We are in the midst of change. It is accelerating at a dizzying pace. And while change is a constant in life, few of us handle it with comfort. To handle what is coming, we need to regain a vitality which we have lost: The ability to cope with change.

It is easy to forget that major change is a fact of life.



My father and mother were born in 1886, into the horse and carriage era. The telephone and radio were in their infancy. During their lives, my parents saw the automobile come into existence. They read news stories about the first powered airplane flight. They saw the development of the jet plane, then space flight. They watched the first moon-walk on television.

They lived through the First World War and the boom and bust of the '20s and '30s. They suffered the anguish of some of their children enlisting in the Second World War. They saw the wars in Korea and Vietnam.

The computer age began in the last years of their lives, but they had no idea what changes it would bring to society.

Their lives more or less paralleled the Industrial Revolution. They not only survived, but flourished in the midst of major change in society. They simply looked to the future with hope, secure in their faith in themselves. They knew they could and would adjust.

Oddly enough, the changes wrought by the Industrial Revolution make it difficult for us today to cope with change. We became the workforce in large corporations, the bureaucrats in government, and the products of the educational system that pre pared us for both. In that process, we became dependent on these institutions. Have we become a co-dependent nation? Sadly, I think we have.

Current events are forcing that dependency to end, like it or not. Companies across the country are down-sizing. Some of the giants are under great strain. New industries are coming into being, while old ones are disappearing. Our society is restructuring itself on a global basis.

Eventually, this will benefit us as individuals and as a nation. The crescendo of layoffs and announcements of layoffs is issuing a wake-up call that none of us dares to ignore. The trend is toward creating smaller companies, and employing fewer people at all levels of business.

The new era - variously called the Information Explosion, the Knowledge Revolution, etc. - is causing an upheaval in the tectonic plates of society. The Industrial Revolution in retrospect looks like a minor rumble.

As these changes occur, we as individuals must learn to compete in the marketplace. To do so requires us to broaden our horizons, and search out a greater span of alternatives.

It was a mistake ever to relinquish responsibility for our own security to an organization, no matter how large its size. This shirking of our responsibility makes poor human (and business) sense. It cripples us mentally and emotionally. It also prevents us from moving into that maturity that comes only with taking full control of our own destinies.

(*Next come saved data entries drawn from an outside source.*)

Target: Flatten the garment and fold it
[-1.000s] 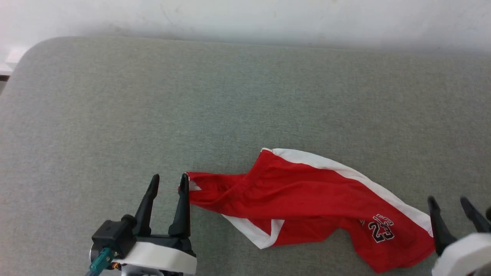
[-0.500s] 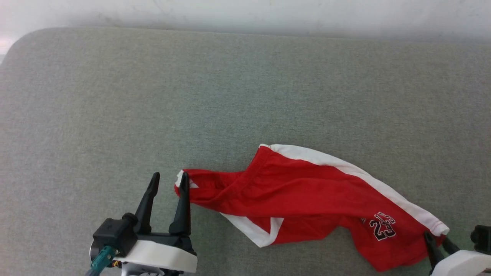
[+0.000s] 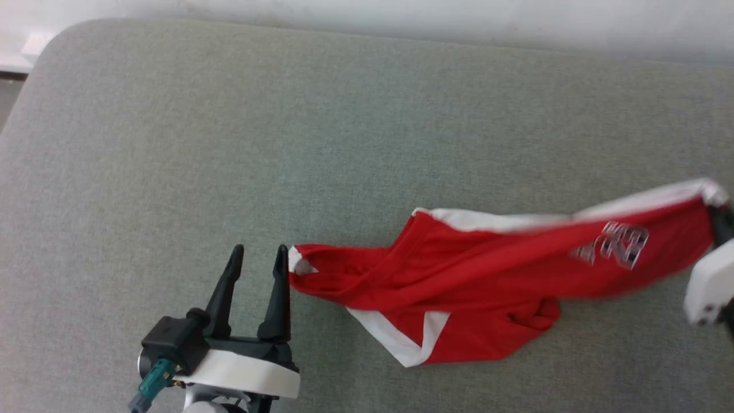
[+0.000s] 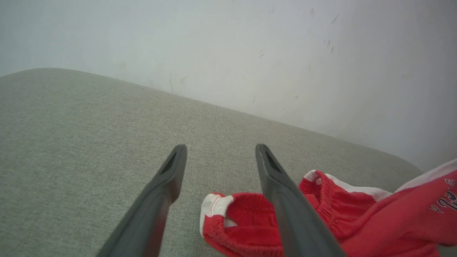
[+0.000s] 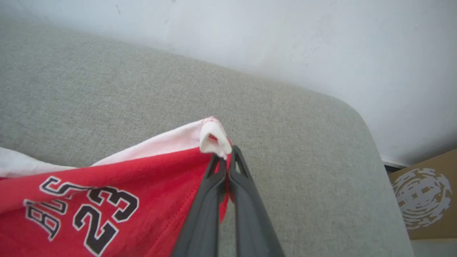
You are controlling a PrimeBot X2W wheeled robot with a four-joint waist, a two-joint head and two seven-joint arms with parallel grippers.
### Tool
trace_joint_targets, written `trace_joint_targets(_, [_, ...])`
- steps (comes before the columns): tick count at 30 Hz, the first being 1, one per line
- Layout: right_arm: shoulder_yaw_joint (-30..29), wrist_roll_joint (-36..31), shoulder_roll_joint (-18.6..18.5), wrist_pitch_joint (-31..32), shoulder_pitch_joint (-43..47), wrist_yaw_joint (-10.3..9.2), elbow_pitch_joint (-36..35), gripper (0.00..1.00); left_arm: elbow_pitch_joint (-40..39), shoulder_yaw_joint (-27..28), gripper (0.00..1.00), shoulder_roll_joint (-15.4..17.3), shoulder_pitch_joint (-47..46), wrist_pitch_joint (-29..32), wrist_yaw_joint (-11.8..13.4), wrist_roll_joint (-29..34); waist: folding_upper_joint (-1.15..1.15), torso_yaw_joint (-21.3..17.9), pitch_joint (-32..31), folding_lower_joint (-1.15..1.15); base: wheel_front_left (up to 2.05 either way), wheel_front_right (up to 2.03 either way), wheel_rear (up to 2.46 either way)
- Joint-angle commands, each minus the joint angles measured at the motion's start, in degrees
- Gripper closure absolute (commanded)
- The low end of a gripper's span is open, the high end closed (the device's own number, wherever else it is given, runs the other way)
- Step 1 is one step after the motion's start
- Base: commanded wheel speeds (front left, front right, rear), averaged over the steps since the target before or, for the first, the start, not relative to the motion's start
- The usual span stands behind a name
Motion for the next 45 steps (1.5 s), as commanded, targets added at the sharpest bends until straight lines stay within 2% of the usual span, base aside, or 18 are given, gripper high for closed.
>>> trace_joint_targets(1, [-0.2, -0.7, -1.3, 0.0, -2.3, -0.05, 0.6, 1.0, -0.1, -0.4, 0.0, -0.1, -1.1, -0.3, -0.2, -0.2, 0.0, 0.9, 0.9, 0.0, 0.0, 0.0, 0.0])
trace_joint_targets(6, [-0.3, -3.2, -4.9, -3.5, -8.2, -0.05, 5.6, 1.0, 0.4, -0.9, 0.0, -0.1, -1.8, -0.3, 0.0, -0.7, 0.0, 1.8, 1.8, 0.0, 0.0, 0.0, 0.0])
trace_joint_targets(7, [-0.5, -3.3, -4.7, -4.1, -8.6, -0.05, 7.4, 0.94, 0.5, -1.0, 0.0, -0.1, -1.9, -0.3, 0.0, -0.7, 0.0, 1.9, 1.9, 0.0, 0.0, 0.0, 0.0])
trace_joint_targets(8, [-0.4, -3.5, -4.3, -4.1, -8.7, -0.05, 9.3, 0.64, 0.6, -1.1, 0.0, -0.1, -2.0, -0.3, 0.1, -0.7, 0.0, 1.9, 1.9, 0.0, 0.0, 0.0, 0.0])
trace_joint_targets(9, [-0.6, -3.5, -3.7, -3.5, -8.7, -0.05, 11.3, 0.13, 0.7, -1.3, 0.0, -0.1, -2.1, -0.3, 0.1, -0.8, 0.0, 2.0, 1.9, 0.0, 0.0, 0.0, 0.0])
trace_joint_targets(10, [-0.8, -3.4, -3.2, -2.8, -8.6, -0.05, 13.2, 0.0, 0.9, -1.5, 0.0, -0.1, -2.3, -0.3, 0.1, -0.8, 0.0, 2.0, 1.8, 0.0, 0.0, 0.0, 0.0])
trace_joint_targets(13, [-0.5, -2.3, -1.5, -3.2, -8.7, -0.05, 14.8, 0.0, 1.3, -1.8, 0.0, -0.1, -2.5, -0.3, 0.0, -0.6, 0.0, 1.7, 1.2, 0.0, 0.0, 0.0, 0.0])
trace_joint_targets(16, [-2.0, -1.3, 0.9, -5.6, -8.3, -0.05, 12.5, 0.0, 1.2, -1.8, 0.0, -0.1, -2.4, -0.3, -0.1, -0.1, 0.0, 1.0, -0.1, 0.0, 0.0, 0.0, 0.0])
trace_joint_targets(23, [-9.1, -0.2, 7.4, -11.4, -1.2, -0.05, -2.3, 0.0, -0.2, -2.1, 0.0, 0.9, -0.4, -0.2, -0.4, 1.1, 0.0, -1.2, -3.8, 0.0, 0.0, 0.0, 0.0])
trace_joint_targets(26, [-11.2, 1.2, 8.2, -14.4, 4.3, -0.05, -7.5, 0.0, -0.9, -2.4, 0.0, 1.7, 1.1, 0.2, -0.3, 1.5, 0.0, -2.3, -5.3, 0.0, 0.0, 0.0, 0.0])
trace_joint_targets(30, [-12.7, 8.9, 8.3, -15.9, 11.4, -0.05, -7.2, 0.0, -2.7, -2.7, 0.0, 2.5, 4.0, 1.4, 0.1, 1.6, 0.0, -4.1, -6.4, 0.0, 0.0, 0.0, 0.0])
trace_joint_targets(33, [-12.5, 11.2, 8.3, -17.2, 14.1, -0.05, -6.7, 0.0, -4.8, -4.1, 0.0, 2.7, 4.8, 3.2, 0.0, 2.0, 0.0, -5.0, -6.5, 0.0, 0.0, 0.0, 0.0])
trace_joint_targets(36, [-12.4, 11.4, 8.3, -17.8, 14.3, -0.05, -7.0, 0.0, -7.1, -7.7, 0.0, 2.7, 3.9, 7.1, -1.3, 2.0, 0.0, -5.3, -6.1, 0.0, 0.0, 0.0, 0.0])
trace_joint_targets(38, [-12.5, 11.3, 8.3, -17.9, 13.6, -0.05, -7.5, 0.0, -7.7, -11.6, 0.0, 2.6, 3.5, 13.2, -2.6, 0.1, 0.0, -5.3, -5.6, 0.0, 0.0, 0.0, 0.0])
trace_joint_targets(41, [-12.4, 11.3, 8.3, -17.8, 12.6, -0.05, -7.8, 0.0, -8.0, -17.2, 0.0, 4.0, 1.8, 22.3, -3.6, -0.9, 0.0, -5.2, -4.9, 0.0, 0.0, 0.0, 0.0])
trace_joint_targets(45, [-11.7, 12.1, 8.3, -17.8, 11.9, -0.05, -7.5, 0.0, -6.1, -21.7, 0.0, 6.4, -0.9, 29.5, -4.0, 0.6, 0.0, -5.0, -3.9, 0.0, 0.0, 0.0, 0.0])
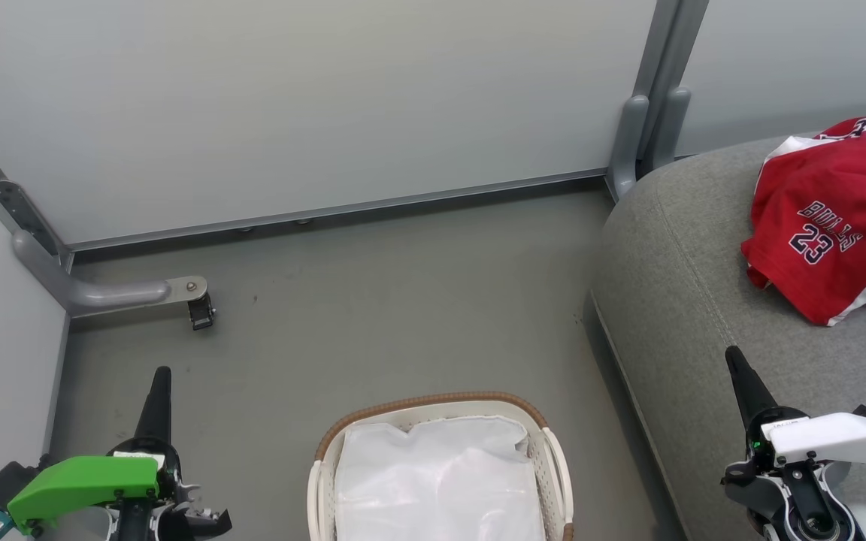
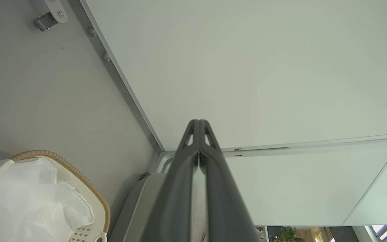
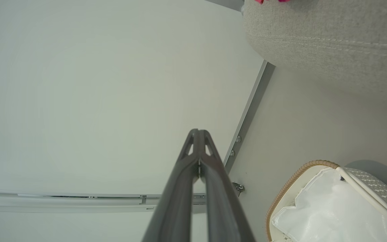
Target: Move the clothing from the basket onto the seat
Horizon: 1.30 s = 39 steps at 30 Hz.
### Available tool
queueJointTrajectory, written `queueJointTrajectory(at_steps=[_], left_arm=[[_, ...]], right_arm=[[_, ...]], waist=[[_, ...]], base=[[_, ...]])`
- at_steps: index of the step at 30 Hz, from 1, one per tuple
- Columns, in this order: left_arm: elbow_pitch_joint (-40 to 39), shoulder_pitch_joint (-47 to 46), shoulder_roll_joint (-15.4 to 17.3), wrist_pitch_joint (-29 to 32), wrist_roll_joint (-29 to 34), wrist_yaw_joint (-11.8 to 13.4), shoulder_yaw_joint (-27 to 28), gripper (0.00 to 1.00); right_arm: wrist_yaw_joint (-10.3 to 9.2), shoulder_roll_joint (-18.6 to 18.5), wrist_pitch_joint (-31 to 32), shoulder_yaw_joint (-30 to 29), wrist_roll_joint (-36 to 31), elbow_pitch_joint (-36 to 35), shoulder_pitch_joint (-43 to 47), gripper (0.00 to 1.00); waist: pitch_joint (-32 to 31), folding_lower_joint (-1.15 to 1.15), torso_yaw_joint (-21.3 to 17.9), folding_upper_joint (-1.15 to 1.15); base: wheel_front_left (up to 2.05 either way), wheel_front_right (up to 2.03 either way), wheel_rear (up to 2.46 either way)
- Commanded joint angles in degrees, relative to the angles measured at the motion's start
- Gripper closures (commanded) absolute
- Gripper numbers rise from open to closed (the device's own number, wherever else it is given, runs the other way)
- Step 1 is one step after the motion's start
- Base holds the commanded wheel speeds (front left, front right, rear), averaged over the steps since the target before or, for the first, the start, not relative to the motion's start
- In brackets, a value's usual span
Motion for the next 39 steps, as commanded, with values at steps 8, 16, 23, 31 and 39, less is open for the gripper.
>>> queueJointTrajectory(at_steps=[8,16,23,31,39], left_arm=[[-0.35,-1.64,0.37,1.22,-3.69,-0.43,0.74,1.0],[-0.33,-1.92,0.35,2.09,-6.43,-0.65,1.24,1.0],[-0.3,-2.26,0.33,2.76,-8.78,-0.8,1.64,1.0],[-0.26,-2.26,0.3,3.16,-9.97,-0.84,1.87,1.0],[-0.26,-2.27,0.26,3.2,-9.91,-0.84,1.9,1.0]], right_arm=[[-0.05,-0.15,1.22,-0.88,4.28,-0.39,-0.8,1.0],[-0.05,-0.08,2.21,-1.48,7.44,-0.42,-0.84,1.0],[-0.05,-0.01,3.0,-1.98,10.0,-0.43,-0.85,1.0],[-0.05,0.1,3.46,-2.35,11.53,-0.39,-0.79,1.0],[-0.04,0.19,3.59,-2.51,11.34,-0.37,-0.8,1.0]], waist=[[-0.2,0.0,-0.14,0.0],[-0.38,0.0,-0.27,0.0],[-0.54,0.0,-0.39,0.0],[-0.66,0.0,-0.47,0.0],[-0.66,0.0,-0.47,0.0]], base=[[0.0,0.0,0.0],[0.0,0.0,0.0],[0.0,0.0,0.0],[0.0,0.0,0.0],[0.0,0.0,0.0]])
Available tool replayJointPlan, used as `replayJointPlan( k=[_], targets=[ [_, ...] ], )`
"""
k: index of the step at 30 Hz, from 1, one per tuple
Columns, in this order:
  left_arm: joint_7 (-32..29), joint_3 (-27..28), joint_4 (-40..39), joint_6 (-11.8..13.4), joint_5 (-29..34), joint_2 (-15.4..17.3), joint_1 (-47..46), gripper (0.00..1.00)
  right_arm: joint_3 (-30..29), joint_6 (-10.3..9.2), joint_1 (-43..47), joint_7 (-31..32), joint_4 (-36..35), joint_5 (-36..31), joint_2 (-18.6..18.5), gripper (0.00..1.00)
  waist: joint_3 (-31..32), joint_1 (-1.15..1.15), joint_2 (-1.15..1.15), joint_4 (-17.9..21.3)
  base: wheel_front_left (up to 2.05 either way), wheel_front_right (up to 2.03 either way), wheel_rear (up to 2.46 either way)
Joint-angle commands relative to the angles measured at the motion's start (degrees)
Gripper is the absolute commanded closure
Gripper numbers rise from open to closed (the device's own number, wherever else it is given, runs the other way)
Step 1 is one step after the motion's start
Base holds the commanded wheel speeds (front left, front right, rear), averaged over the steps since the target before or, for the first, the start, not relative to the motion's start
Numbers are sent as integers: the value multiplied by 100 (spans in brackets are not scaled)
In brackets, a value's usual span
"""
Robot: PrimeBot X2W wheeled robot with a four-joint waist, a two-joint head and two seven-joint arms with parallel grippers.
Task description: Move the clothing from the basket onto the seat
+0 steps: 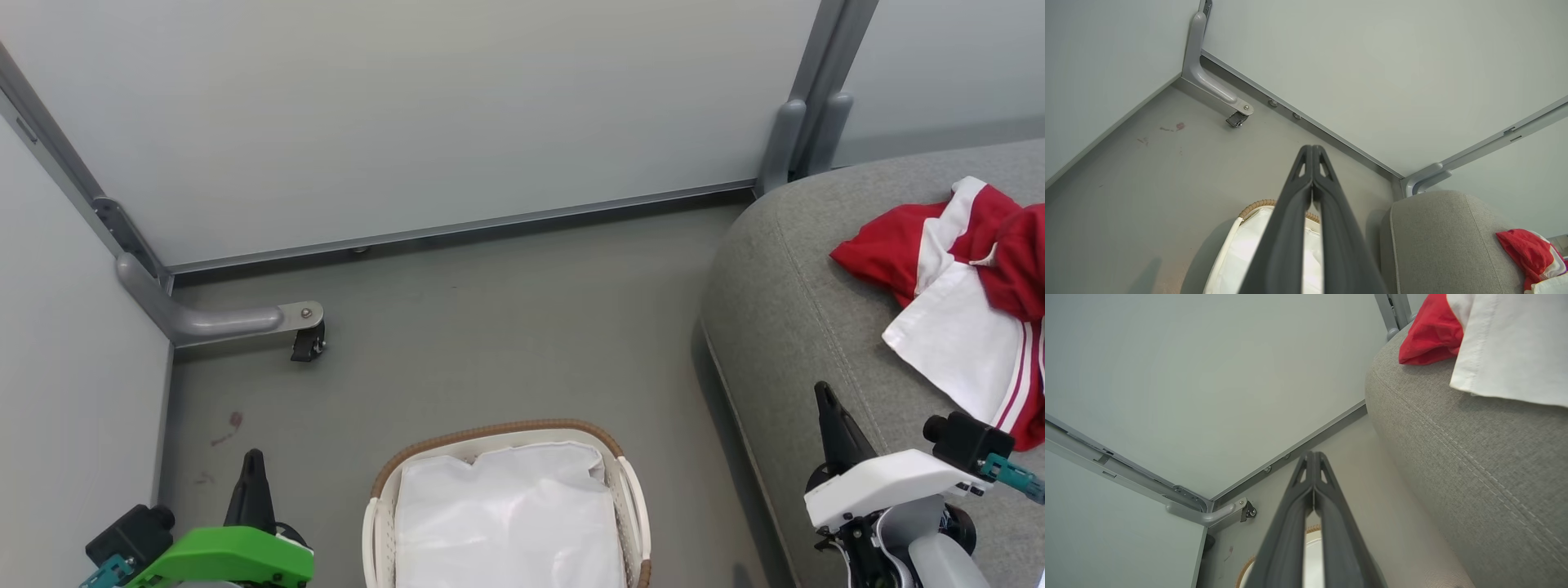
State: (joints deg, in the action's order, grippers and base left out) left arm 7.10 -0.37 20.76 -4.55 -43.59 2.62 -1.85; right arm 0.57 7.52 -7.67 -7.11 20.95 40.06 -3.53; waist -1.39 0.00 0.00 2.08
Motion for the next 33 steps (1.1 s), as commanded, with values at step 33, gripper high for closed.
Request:
replayJointPlan(
  k=[33],
  targets=[
    [-629,335,-365,-158,-2268,27,-324,100,-347,-2,58,633,-379,2420,15,100,43,0,0,-73,0,0,0]
  ],
)
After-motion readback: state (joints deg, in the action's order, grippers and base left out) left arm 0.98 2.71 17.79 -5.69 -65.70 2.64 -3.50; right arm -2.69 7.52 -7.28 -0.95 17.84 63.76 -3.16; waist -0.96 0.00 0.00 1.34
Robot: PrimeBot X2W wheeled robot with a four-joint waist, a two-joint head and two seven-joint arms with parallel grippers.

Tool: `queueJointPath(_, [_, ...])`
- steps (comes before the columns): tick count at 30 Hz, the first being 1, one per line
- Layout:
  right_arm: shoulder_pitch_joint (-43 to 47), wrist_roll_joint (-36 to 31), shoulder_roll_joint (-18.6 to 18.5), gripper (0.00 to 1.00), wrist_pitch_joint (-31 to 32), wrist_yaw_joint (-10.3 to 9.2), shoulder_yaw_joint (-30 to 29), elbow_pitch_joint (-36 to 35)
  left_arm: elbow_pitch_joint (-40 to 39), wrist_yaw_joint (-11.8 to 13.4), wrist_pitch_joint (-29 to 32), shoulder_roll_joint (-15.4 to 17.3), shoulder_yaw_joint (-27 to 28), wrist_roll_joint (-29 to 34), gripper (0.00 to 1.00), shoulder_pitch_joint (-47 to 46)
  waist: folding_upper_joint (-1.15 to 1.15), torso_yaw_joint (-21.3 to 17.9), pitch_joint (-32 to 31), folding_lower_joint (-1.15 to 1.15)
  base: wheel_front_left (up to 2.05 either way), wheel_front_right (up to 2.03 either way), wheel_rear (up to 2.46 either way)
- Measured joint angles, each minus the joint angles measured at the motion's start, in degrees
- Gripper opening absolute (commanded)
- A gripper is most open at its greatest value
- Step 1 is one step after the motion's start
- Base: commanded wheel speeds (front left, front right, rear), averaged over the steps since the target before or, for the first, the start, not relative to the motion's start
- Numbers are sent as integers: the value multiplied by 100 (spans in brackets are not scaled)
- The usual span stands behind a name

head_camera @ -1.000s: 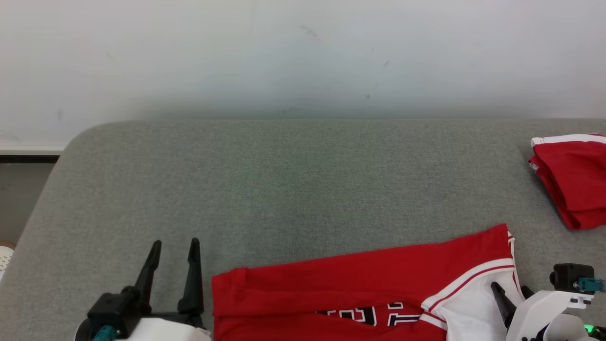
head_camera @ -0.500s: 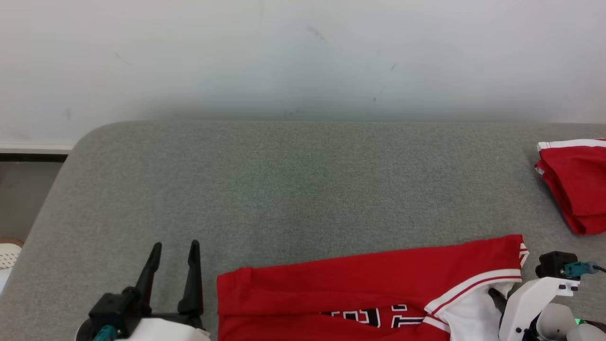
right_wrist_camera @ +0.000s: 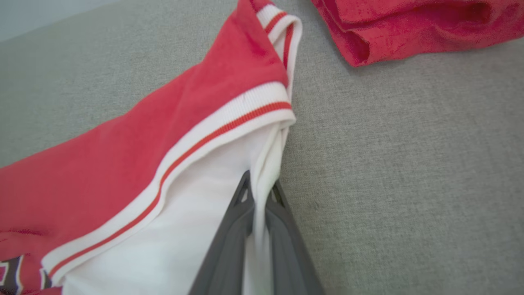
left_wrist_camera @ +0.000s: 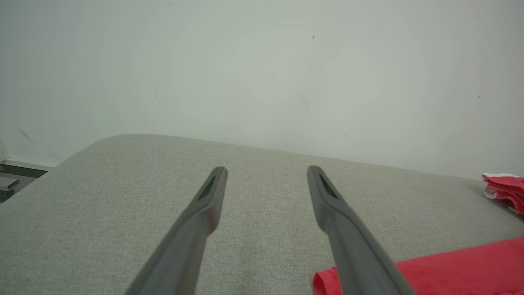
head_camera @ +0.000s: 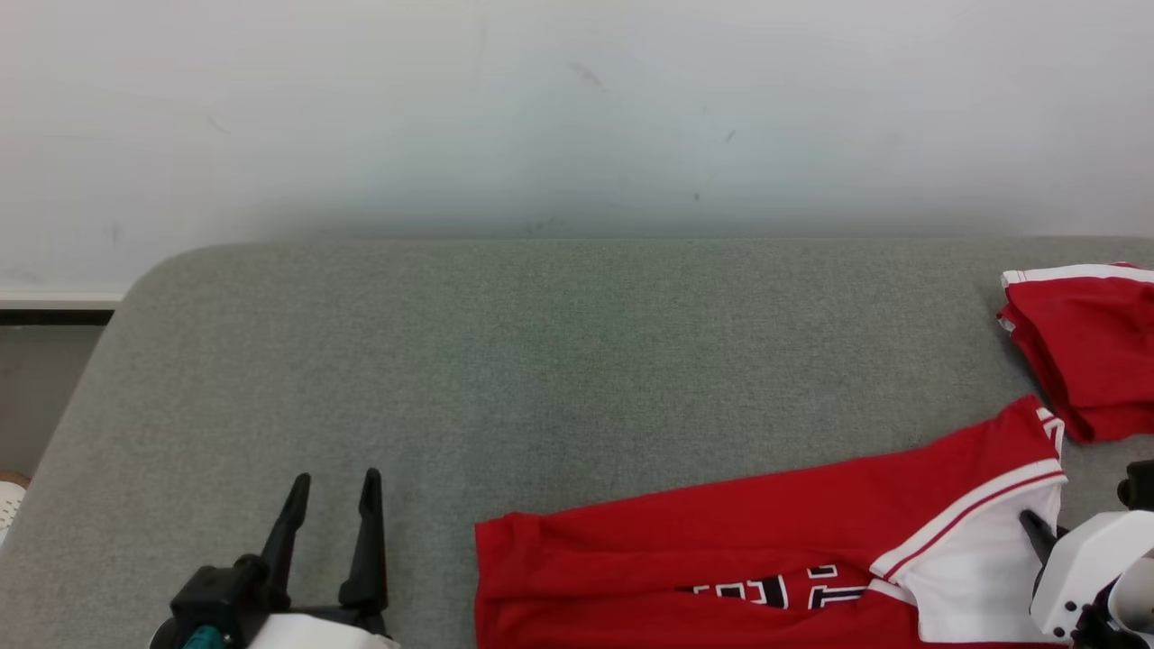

Years of social programming have created in us attitudes and methods which result in the standard job search. It is an antiquated approach. Our parents implanted it in most of us. The education system reinforced it.

It's business as usual in the halls of education. Teach students in the usual way, knowing that 18 months after graduation, their knowledge will be outdated. Train them in the outdated methods of searching for jobs. Prepare them simply to use the outdated standard job-hunt methods. Instruct them in the use of educational credentials and resumes, which are tools of the past. Equip them to be employees. Prepare them to be subservient to the system.

A growing number of hardy souls is surfacing. There are those who take matters into their own hands. We see the occasional person who takes control, who makes plans for a career beyond Boeing (or Sears, or IBM, Frederick & Nelson, the auto companies... and many others).

This is the person who develops his or her own goals. It is the one who learns how to search out and create a professional relationship with an employer, or the one who knows how to found and develop a business.

If courageous people like these can have the attention they deserve, it will inspire others to follow their example.

The wave of the future will be individuals who know professionally how to move in the market. It will be those who develop their ability to find or create their own means of income.

The indomitable spirit which carried my parents and their generation through the changes of the Industrial Revolution is nearly dormant in the American people. It must rise again, and I believe it will rise again.

There are signs now of a grass-roots movement, a groundswell of adjustment to the changes. Like teenagers who feel too restricted by our parents, we are realizing that our dependency on job, company, government, and education is restricting us. We are flexing our muscles, but we don't quite know how to use them yet.

We must revert to the indomitable self-sufficiency which developed this country. It is the same spirit which brought the pioneers from East to West. We need once again to realize that we will find our security simply in ourselves.

We must regain our ability to control our own destinies, our lives and our careers. It is essential that we develop our personal professionalism. This means that we be able to act with personal initiative; that we accurately project our true strengths and abilities without offending; that we regain our individual self-sufficiency and independence.

We must recover our capacity to make changes when change is upon us.